Task details: Every line of the entries below that includes "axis" belongs in the answer, copied as written.

Data for this task:
· · · ·

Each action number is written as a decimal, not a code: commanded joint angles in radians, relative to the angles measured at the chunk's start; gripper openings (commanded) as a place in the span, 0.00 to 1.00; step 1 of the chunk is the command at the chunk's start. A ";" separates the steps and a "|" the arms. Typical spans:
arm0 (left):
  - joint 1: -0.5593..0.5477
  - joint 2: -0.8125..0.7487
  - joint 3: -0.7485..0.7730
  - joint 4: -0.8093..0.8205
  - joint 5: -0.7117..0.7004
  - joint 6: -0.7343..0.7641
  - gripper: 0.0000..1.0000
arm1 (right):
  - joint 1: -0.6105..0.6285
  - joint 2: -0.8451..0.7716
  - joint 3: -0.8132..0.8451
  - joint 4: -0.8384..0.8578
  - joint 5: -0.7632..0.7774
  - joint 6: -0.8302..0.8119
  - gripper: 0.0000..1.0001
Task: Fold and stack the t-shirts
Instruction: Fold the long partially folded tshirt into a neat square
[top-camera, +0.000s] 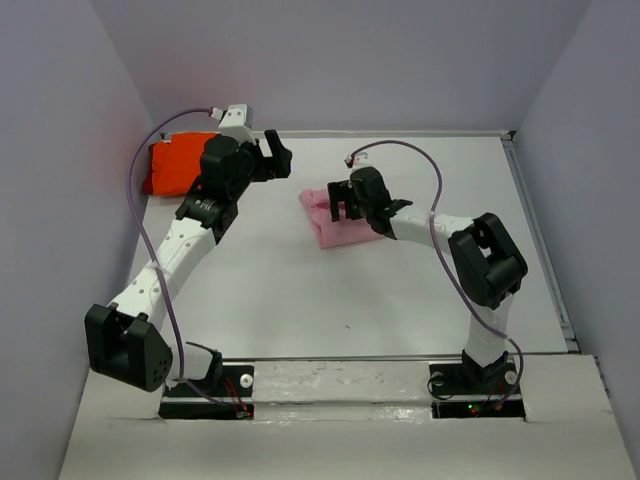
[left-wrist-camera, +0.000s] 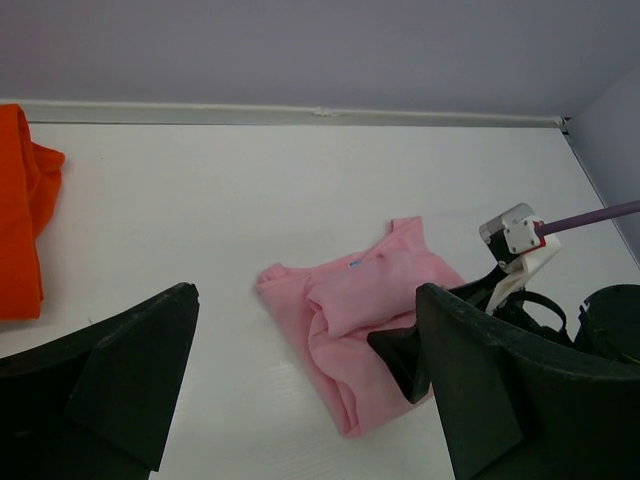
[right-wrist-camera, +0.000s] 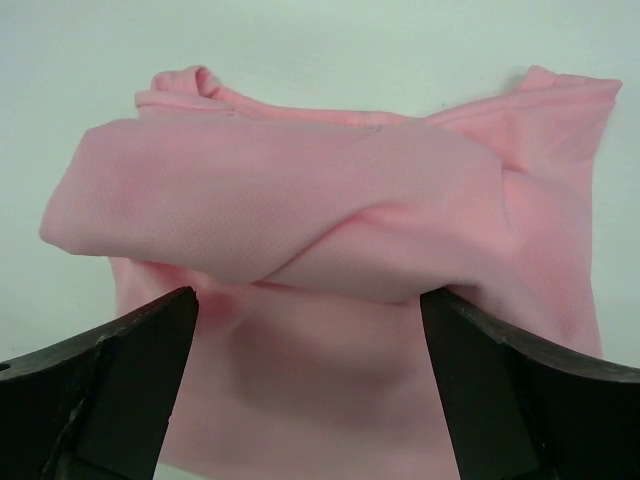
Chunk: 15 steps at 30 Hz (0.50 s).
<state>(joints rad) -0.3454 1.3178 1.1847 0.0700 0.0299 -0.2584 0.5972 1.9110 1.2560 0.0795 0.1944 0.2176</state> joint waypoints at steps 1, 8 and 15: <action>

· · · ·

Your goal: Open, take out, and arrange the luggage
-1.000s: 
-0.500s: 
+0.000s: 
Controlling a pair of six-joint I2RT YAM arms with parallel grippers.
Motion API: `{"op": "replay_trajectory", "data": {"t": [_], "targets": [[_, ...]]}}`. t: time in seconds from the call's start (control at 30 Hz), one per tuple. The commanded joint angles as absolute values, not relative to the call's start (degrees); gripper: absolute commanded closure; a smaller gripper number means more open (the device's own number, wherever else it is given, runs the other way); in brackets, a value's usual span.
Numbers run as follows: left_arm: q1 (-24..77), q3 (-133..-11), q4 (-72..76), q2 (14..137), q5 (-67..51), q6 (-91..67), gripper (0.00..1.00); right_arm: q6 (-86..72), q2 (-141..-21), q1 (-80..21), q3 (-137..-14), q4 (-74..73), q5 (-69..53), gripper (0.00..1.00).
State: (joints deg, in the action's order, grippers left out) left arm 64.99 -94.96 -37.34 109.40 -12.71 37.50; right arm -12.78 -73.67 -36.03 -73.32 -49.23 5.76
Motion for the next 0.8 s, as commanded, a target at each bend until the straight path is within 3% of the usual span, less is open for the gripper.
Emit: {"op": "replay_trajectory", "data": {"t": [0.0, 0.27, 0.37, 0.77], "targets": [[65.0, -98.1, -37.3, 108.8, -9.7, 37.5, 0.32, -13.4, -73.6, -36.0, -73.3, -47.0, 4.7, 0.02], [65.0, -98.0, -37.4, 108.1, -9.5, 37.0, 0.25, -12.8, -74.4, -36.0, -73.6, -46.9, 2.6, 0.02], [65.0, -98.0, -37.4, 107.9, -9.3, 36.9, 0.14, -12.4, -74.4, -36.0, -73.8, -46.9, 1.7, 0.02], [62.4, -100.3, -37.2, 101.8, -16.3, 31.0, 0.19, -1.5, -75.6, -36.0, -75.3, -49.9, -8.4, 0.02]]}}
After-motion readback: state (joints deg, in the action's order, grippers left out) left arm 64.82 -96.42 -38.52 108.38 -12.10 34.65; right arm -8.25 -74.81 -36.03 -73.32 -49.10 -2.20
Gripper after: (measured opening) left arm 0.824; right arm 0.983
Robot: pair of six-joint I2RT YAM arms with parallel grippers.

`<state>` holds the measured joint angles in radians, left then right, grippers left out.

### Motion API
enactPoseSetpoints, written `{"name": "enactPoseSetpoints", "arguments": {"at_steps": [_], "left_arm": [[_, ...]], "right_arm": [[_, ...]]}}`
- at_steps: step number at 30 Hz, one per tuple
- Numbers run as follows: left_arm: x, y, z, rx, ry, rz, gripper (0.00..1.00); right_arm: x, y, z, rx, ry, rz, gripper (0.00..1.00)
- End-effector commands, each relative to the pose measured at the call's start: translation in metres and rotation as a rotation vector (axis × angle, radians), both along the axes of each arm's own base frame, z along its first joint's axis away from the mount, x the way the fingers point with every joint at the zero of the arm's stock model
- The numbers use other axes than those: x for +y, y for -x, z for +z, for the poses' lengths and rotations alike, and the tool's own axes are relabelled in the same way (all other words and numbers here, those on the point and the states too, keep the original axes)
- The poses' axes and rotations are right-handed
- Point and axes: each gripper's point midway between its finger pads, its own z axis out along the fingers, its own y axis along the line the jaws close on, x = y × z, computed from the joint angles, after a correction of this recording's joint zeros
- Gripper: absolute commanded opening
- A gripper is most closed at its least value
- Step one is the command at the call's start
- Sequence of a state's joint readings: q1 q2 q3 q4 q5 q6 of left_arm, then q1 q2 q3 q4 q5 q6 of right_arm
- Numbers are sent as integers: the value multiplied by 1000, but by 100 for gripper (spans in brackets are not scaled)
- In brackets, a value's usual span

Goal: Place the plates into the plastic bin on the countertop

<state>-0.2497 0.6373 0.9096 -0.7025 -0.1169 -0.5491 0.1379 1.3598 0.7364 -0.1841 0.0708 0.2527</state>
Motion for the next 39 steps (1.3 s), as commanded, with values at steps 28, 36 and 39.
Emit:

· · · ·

Answer box:
- End-effector commands, each relative to the pose measured at the call's start: translation in metres and rotation as a rotation vector (axis × angle, radians), both along the axes of each arm's own base frame, z along its first joint's axis away from the mount, x the way the fingers point with every joint at the zero of the arm's stock model
- Point and axes: each gripper's point midway between its finger pads, its own z axis out along the fingers, its own y axis along the line the jaws close on, x = y × z, computed from the joint angles, after a correction of this recording's joint zeros

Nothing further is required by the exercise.